Maceo Parker, Ashland Armory, Ashland, OR – 4/26
Photo by James Martin
Maceo Parker commanded the stage. The music was intentional, deep rhythm soul funk that got inside and shook you down, stopped to let you notice, then did it again. Directing the band with presidential hand gestures held between pressed fingertips, he cultivated a raw, funky vibe.
He began the night in a slow saunter onto stage, hands straight by his side, presenting his full drawn up figure to the crowd while his band laid down a gentle intro groove. He lifted his arms out to the sides, palms up, and invited the praise he’d already earned before playing a note. He then proceeded to show us that we didn’t come close to paying the price of admission for the funk he was about to lay at our feet and writhe up our spines.
It was a performance in the fullest sense of the word. The band was in the character of funk, wearing it full and well. The first song ended and they froze, suspended in motion. Holding a still life action figure pose past the point where it was comfortable. Past the point where the audience understood what they were looking at. Past the point when they cheered and applauded the dedicated showmanship that set a precedent for the night. They held it still, and then a little longer. Then burst. Pouring funk into the room.

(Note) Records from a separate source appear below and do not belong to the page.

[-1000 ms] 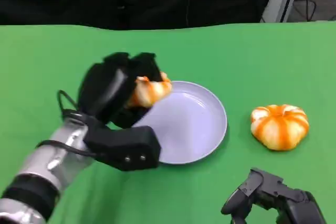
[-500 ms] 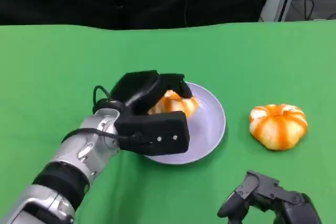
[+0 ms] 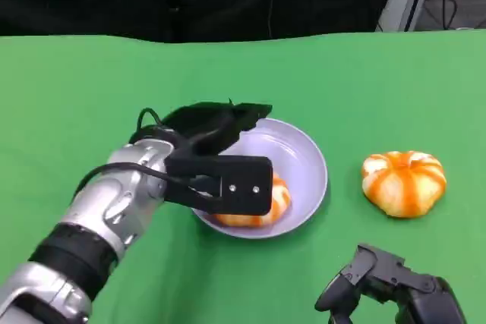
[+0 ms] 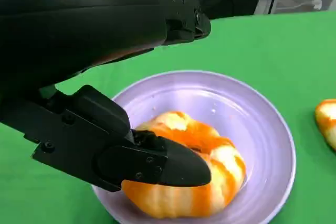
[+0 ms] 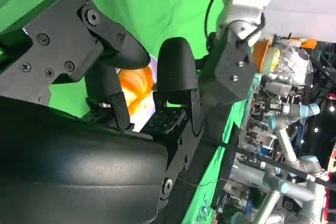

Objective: Grasp the bread from the table and place it into the plate.

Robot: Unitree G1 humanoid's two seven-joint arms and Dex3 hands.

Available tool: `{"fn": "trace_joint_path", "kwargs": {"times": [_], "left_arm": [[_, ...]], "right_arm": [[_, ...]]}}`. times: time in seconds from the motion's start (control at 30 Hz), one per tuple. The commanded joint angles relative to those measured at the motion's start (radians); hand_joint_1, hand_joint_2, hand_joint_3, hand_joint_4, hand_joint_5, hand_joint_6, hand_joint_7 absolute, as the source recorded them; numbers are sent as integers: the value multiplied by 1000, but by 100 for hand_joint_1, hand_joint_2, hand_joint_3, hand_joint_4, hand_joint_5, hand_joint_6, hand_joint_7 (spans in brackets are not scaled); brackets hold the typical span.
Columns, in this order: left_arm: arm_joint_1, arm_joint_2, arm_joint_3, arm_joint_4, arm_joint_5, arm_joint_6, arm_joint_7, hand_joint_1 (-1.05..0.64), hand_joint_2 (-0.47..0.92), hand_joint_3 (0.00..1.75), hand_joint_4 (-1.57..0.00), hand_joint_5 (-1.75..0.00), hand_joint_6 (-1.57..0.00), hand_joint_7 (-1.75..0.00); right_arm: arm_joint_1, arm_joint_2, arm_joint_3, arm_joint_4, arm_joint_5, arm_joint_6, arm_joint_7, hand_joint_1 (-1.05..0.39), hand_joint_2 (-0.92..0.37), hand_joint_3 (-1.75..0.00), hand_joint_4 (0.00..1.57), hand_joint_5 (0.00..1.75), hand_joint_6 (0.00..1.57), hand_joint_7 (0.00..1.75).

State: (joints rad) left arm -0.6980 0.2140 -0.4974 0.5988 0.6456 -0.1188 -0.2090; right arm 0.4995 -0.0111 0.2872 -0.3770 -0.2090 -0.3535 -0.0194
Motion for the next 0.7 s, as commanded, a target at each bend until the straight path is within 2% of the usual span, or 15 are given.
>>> {"fn": "trace_joint_path", "kwargs": {"times": [0.03,0.33,0.47,0.5,0.53,0.57,0.6,0.63,0.67,0.7], "left_arm": [[86,62,68,-129,-77,-10,-39,-89,92,39,0,0,-4,-2],[299,173,240,-424,-242,-70,-64,-74,92,33,-12,-7,-14,-6],[422,186,327,-529,-345,-116,-52,-62,92,22,-24,-15,-28,-10],[478,164,360,-548,-386,-172,-15,-61,92,21,-25,-16,-29,-10],[533,137,390,-565,-429,-217,15,-50,92,16,-33,-41,-41,-14],[571,117,410,-576,-459,-250,36,-39,92,12,-34,-80,-53,-20],[594,105,423,-581,-477,-272,47,-35,92,11,-33,-94,-57,-22],[635,81,442,-596,-509,-290,63,-33,92,10,-33,-102,-59,-24],[685,52,463,-618,-562,-302,70,-26,90,15,-43,-123,-62,-50],[732,30,481,-637,-613,-317,70,-21,83,31,-45,-136,-52,-85]], "right_arm": [[3,-6,-7,-5,6,-1,-4,-9,-36,-127,72,159,79,127],[4,-5,-6,-12,17,7,-1,-9,-37,-127,71,160,79,127],[5,-8,-6,-10,14,1,-2,-9,-37,-127,72,159,79,127],[5,-8,-6,-8,17,0,-1,-9,-37,-127,72,159,79,127],[4,-8,-6,-7,18,0,-1,-8,-37,-128,72,159,79,127],[4,-8,-6,-6,18,0,0,-8,-37,-128,72,159,79,127],[3,-8,-6,-5,18,-1,0,-8,-36,-128,72,159,79,127],[4,-8,-6,-7,18,1,0,-8,-36,-128,72,159,79,127],[3,-9,-7,-6,17,0,0,-8,-36,-128,72,159,79,127],[2,-10,-7,-5,17,-1,0,-7,-36,-128,72,159,79,127]]}}
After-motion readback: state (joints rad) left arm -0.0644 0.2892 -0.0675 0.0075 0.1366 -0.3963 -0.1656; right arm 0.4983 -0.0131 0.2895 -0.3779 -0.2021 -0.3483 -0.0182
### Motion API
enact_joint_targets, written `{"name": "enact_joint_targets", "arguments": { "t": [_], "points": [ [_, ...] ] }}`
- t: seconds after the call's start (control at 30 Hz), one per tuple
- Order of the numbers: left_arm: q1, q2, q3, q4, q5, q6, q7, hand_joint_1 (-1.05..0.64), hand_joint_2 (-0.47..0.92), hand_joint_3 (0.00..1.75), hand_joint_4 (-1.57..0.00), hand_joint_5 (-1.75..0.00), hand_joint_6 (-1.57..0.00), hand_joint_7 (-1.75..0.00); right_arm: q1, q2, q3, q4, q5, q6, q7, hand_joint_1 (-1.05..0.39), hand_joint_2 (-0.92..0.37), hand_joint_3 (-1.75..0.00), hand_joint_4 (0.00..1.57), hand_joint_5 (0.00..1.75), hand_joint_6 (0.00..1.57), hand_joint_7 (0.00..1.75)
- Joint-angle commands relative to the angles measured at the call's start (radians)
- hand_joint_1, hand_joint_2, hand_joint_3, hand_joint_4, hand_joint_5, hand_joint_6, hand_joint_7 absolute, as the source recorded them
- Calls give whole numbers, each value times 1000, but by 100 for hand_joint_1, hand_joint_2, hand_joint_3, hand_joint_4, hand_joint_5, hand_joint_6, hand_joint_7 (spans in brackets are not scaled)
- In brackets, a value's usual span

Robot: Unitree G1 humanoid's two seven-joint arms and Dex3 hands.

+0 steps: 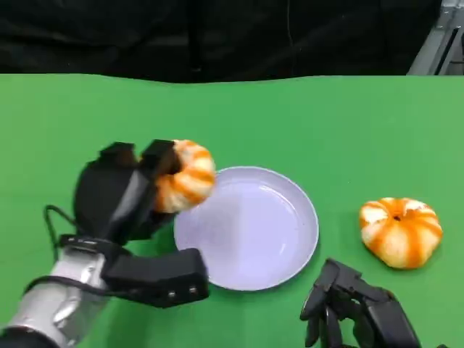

Maceo held his saxophone like another man might hold his own elbow, never questioning that it’s part of his body. He played that horn with familiarity, running his fingers up and down with a funky grace. He’s known for his saxophone, and rightly so. He’s played an unparallelled, unique sound on the instrument for over 4 decades, having began his musical career in the mid-sixties playing in James Brown’s Band. He stood out as a band leader more than a saxophonist this evening. A living jazz/funk legend, wearing his suit with swagger and confidence that commanded the stage and poured into the microphone, saxophone and whatever he touched. I’d never before witnessed such a raw, steeped and seasoned professional musician get up there and own it so fully.
Directing the music became the song itself. He created lyrics in conversations with the band and audience: “Now me, now you, I’m talking to you, yelling funk, hey, yea!” The pacing of words spread thin and long between poignant pauses and intonations that have known humidity. He could have been talking about pea soup, his dirty laundry or eating music with a spoon and spitting it into the wind on Thursdays, and I would have cheered, kicked my last limb out of my chain linked clothes, drenched on the floor, and asked for more.
Rooted in the deep soul of funk and educated in jazz, the band created an atmosphere with the music. Each instrument held a layer of the whole that, when played alone in solos, still intoned the entire frequency of the band. Maceo Parker surrounded himself with a highly skilled collective of stellar musicians and singers, unprecedented in talent of their chosen mediums. The horns threw a powerful stampede of sound into the room, blowing the hair off my face in a wind tunnel of daylight from the open brass ends aimed directly at the audience. Bruno Speight, on the guitar, played sweet steps along the instrument’s arm in the high realms, plucking delicate threads with force, his face wincing as he shook out sweet resonance. The keys lashed out on their own and carried the entire caravan of funk under the exploration of notes played with intense skill on top.
The rest of the band peeled away toward the end of the set, leaving Markus Parker on the drums. Still carrying the collaborative, collective of funk, the underbelly of the music showed its face more clearly in the deep rhythm of paced percussive strokes. He played wet storms of music. I imagined the dance of settled droplets bounding in explosions of sound off the cymbals like children on a trampoline. He ran the sticks over the drumheads in the same powerful drive. Then softened his touch to play the side of the cymbal with the same explosive tempo, but in feather touches that rippled sound in skilled patience amidst the onslaught of piercing rain pouring relentlessly over the drums.
I was a spectator in awe of the power of this music, throwing my body with an attitude I’d like to see every living being wear through their days that simply says, “Ah ha. That’s right. And, hell yeah.” Not an ounce of aggression, but such power and command that we’d be throwing glass against the walls to make room for the strength of something that doesn’t need to say anything, but can talk about funk, Love or peas and earn the respect of a crowd of people all the same.